Tim Pigott-Smith as Creedy

  • (Tim Pigott-Smith) "Now that's done with. It's time to have a look at your face. Take off your mask."
  • (Hugo Weaving) "No."
  • (Tim Pigott-Smith) "Not so funny now is it, funny man?"
  • (Sutler) "Every day, gentlemen. Every day that brings us closer to November. Every day that man remains free is one more failure. 347 days, gentlemen. 347 failures."
  • (Tim Pigott-Smith) "Chancellor, we do not have the adequate force --"
  • (Sutler) "We are being buried beneath the avalanche of your inadequacies, Mr. Creedy."
  • (Tim Pigott-Smith) "Why should I trust you?"
  • (Hugo Weaving) "Because it's the only way you're ever going to stop me."

Ben Miles as Dascomb

  • (Sutler) "Tonight, I will speak directly to these people and make the situation perfectly clear to them. The security of this nation depends on complete and total compliance. Tonight, any protester, any instigator or agitator, will be made example of."
  • (Ben Miles) "Chancellor, there is a contingency that has not been addressed."
  • (Sutler) "And what is that, Mr. Dascomb?"
  • (Ben Miles) "Should the terrorist succeed?"
  • (Sutler) "He won't."
  • (Ben Miles) "I understand that it is highly unlikely, but if he does?"
  • (Sutler) "If he does, and something happens to that building, the only thing that will change, the only difference that it will make, is that tomorrow morning, instead of a newspaper, I will be reading Mr. Creedy's resignation."
  • (Ben Miles) "Do you have any idea how long it would take to rebuild this facility?"
  • (Stephen Rea) "Do you have any idea what you're doing?"
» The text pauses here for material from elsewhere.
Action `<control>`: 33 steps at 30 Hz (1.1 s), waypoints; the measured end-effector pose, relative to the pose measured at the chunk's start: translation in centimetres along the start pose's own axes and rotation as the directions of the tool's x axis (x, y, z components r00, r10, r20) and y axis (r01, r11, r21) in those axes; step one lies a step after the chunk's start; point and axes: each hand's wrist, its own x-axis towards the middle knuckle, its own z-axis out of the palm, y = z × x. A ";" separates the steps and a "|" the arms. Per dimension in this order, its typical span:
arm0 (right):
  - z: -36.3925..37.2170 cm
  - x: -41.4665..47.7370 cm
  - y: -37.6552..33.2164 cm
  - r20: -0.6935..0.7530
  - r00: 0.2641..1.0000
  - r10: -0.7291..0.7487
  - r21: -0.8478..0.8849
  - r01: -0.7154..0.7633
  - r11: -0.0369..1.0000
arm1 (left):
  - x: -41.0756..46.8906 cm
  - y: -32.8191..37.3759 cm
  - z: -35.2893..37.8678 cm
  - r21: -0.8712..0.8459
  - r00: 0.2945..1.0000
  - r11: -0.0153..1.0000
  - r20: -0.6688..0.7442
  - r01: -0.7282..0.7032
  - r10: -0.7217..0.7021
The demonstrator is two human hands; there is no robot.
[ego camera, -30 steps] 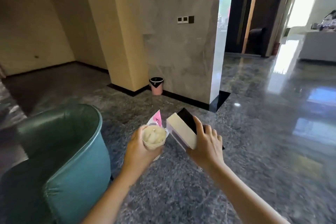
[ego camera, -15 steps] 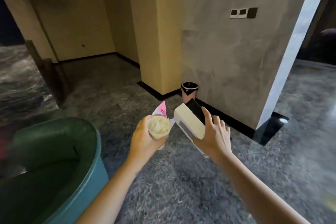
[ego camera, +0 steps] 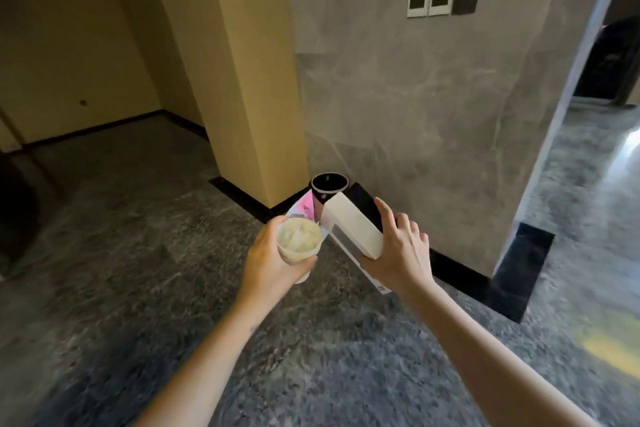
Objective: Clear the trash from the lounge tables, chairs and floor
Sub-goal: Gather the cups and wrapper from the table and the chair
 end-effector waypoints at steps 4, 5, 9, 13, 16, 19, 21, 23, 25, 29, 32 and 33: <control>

Roger Allam as Lewis Prothero

  • (Roger Allam) "I'll tell you what I know. I know this is not a man."
  • (Roger Allam) "What is he?"
  • (Roger Allam) "A man does not wear a mask."
  • (Roger Allam) "What is he?"
  • (Roger Allam) "A man does not threaten innocent civilians. He's what every gutless freedom hating terrorist is, a god**** coward."
  • (Roger Allam) "This so called V and his accomplice Evey Hammond, neo-demagogues spouting their message of hate, a delusional and aberrant voice --"
  • (Roger Allam) "Aberrant and abhorrent."
  • (Roger Allam) "delivering a terrorist's ultimatum --"
  • (Roger Allam) "Traitor."
  • (Roger Allam) "An ultimatum that was met with swift, surgically precise justice."
  • (Roger Allam) "No mercy."
  • (Roger Allam) "The moral of this story ladies and gentleman is --"
  • (Roger Allam) "Good guys win, bad guys lose, and as always, England prevails."
  • (Roger Allam) "There will be no negotiation, Roger. When I arrive in the morning, the paddy will be gone. I'm looking at the tape right now, and he has no idea how to light me. My nose looks like Big freaking Ben."
  • (Roger Allam) "Listen to me, you bleeding sod, England prevails because I say it does. And so does every lazy bum on this show, and that includes you. Find another DOP, or find yourself another job."
  • (Roger Allam) "You -- it is you."
  • (Hugo Weaving) "The Ghost of Christmas past."
  • (Roger Allam) "So I read that the former United States is so desperate for medical supplies that they have allegedly sent several containers filled with wheat and tobacco. A gesture, they said, of good will. You wanna know what I think? Well, you're listening to my show, so I will assume you do -- I think it's high time we let the colonies know what we really think of them. I think its payback time for a little tea party they threw for us a few hundred years ago. I say we go down to those docks tonight and dump that crap where everything from the Ulcered Sphincter of Arse-erica belongs. Who's with me? Who's bloody with me?"
  • (Roger Allam) "Did you like that? USA -- Ulcered Sphincter of Arse-erica, I mean what else can you say? Here was a country that had everything, absolutely everything. And now, 20 years later, is what? The world's biggest leper colony. Why? Godlessness. Let me say that again -- Godlessness. It wasn't the war they started. It wasn't the plague they created. It was Judgement. No one escapes their past. No one escapes Judgement. You think he's not up there? You think he's not watching over this country? How else can you explain it? He tested us, but we came through. We did what we had to do. Islington. Enfield. I was there, I saw it all. Immigrants, Muslims, homosexuals, terrorists. Disease-ridden degenerates. They had to go. Strength through unity. Unity through faith. I'm a God-fearing Englishman and I'm god**** proud of it."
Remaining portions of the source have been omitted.